▶ HOW TO COMPLETE THIS TASK
Work through the entries below line by line and give the number of lines with the string "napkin", nothing else.

Dataset records:

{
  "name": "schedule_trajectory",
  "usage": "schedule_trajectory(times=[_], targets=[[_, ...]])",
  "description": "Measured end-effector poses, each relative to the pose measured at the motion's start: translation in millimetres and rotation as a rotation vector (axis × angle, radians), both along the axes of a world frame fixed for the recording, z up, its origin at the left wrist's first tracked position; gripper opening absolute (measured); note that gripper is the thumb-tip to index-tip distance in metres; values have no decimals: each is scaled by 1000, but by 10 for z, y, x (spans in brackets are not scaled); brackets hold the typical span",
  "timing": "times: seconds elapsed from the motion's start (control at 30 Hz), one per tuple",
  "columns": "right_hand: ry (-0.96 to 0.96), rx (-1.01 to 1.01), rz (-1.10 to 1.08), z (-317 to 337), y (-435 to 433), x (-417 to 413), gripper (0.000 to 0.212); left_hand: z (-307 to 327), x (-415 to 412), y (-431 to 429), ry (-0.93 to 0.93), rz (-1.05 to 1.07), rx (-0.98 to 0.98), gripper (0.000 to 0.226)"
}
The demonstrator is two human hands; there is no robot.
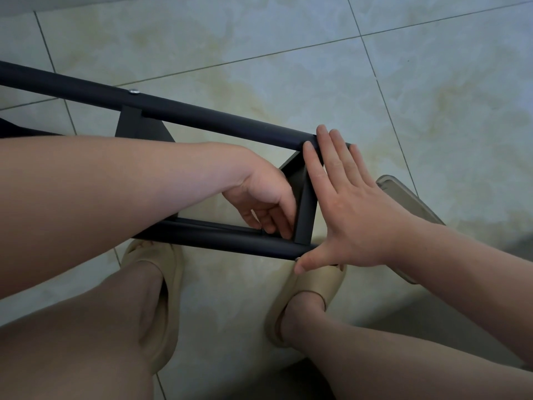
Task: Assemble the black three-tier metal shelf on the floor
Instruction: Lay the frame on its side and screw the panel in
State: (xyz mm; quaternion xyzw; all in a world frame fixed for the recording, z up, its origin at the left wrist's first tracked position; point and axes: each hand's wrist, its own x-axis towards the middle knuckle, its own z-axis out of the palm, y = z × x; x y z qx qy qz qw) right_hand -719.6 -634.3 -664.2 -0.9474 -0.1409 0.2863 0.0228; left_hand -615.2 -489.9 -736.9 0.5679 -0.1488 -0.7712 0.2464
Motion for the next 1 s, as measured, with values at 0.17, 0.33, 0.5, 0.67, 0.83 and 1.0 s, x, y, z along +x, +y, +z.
schedule_trajectory(times=[0.17, 0.33, 0.5, 0.67, 0.83, 1.0], targets=[[6, 2, -5, 7, 10, 4, 156, -3, -6, -26, -16, 26, 1, 11], [13, 2, -8, 18, 12, 4, 156, 24, 5, -13, 2, 14, -10, 10], [21, 2, -14, 26, 24, 6, 157, 15, -6, -6, -59, -7, -23, 8], [25, 0, -16, 32, 28, 8, 157, 5, -4, -4, -15, 14, -21, 10], [21, 3, -18, 32, 25, 11, 158, -5, -30, 14, -19, 22, 6, 7], [20, 8, -21, 29, 31, 7, 157, -2, -2, -4, -20, 8, 6, 8]])
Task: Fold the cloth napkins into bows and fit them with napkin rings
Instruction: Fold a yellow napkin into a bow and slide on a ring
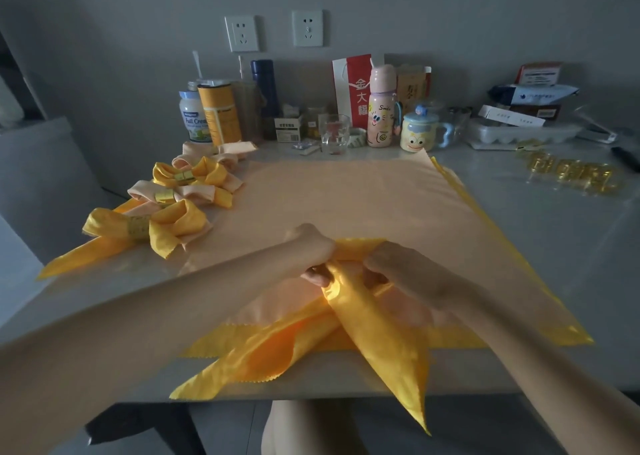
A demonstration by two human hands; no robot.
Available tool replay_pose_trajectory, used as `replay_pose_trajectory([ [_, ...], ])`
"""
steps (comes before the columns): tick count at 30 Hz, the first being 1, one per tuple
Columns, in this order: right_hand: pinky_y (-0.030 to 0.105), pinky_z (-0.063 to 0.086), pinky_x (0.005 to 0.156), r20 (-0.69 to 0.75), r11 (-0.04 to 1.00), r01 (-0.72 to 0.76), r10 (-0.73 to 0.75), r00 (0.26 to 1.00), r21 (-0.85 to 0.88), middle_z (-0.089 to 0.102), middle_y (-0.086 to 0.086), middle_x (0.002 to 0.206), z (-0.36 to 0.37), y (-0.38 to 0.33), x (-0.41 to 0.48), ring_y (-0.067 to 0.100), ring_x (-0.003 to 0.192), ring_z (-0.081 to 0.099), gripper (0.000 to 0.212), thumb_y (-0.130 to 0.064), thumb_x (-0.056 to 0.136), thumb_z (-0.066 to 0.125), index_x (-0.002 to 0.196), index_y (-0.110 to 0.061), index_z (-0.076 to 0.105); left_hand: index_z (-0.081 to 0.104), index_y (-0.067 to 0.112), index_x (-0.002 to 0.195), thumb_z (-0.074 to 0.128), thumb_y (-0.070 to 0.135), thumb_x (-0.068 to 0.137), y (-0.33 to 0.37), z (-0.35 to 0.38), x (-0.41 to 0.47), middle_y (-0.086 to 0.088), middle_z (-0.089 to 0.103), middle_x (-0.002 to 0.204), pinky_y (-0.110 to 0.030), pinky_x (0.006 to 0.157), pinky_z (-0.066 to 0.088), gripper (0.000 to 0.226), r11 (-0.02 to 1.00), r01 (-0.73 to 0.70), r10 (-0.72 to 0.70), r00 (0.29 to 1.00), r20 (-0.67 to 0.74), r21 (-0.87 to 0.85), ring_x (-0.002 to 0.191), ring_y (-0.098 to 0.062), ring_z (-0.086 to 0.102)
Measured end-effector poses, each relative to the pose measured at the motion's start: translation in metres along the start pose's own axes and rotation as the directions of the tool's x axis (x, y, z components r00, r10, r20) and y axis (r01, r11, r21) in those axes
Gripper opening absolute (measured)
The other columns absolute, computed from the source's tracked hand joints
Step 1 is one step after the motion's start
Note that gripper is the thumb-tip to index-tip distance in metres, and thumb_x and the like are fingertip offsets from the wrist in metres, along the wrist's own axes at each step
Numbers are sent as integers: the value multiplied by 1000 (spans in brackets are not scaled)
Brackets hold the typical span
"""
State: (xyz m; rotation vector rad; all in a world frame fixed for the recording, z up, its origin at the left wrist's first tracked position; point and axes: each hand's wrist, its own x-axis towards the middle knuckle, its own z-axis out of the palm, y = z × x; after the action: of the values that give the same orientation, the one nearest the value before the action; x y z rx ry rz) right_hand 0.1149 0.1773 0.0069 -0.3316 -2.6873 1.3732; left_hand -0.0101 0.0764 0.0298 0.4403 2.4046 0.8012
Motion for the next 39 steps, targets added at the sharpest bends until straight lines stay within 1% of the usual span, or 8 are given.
replay_pose_trajectory([
  [2, 26, 37, 60, 77, 997, 15, -8, 997, -80, 51, -3, 65, 1, -1, -4, 6, 61, 49, 45, -47, 89, 55, 60, -13, 52, 53, -7, 44, 51, -2, 88, -4, 4, -4, -8, 49, 31, -19, 32, 42, 44, 999, 30, -31, 1000, -2, -33, 22, -14, 47],
  [6, 29, 42, 80, -1, 870, 37, -43, 999, -492, 53, -1, 106, 12, 3, -9, 13, 91, 51, 33, -43, 87, 57, 84, -11, 62, 52, 2, 84, 48, 19, 89, -7, 3, -15, -8, 48, 63, -16, 37, 39, 18, 979, 25, -28, 1000, -8, -202, 39, -17, 47],
  [12, 13, 38, 66, -110, 903, 85, -144, 983, -421, 58, -9, 94, 7, 14, -17, 4, 80, 53, 14, -32, 87, 62, 83, -19, 57, 58, 17, 79, 52, 44, 85, -26, -7, -32, 1, 49, 69, -21, 53, 36, 28, 994, 36, -58, 970, 236, 99, 56, -14, 44],
  [17, 6, 35, 76, -132, 937, 68, -120, 984, -343, 58, -14, 113, 8, 22, -17, 4, 97, 53, 16, -29, 86, 64, 86, -13, 66, 58, 16, 89, 64, 40, 83, -25, 2, -33, -1, 52, 77, -25, 65, 42, 25, 913, -148, 23, 949, 314, 379, 67, -16, 48],
  [22, 26, 50, 77, -145, 986, 23, -47, 988, -163, 68, -5, 94, 5, 18, -21, 12, 85, 62, 17, -28, 90, 58, 99, -16, 67, 65, 9, 106, 69, 17, 76, -29, 11, -30, -10, 67, 102, -31, 83, 51, 32, 998, -57, 62, 972, 226, -29, 91, -23, 62],
  [26, 42, 55, 81, -117, 998, 61, -59, 991, 12, 71, -1, 89, 2, 21, -27, 16, 83, 67, 22, -35, 90, 58, 96, -17, 67, 70, 2, 98, 75, 3, 72, -35, 14, -34, -20, 70, 97, -46, 93, 51, 27, 922, 110, 18, 946, 325, -372, 96, -34, 66],
  [34, 10, 38, 89, 48, 999, 54, -54, 997, 2, 37, -22, 137, -7, 10, -29, -2, 123, 39, 38, -48, 78, 53, 104, -24, 66, 66, 12, 92, 62, -2, 82, -39, 28, -33, -15, 71, 87, -45, 82, 55, 18, 844, -75, 248, 933, 262, -532, 84, -32, 67],
  [39, 14, 37, 98, 26, 997, 78, -77, 997, -29, 39, -23, 135, -18, 10, -29, -7, 123, 38, 21, -37, 88, 53, 105, -30, 63, 73, 4, 75, 62, -8, 67, -30, 29, -22, -12, 72, 74, -38, 88, 53, 18, 747, -37, 383, 840, 385, -664, 76, -17, 72],
])
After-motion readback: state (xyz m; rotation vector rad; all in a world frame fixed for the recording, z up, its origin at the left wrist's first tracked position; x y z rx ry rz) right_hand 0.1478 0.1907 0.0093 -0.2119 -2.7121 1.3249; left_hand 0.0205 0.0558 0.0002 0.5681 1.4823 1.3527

▶ SOLUTION FOR THIS TASK
2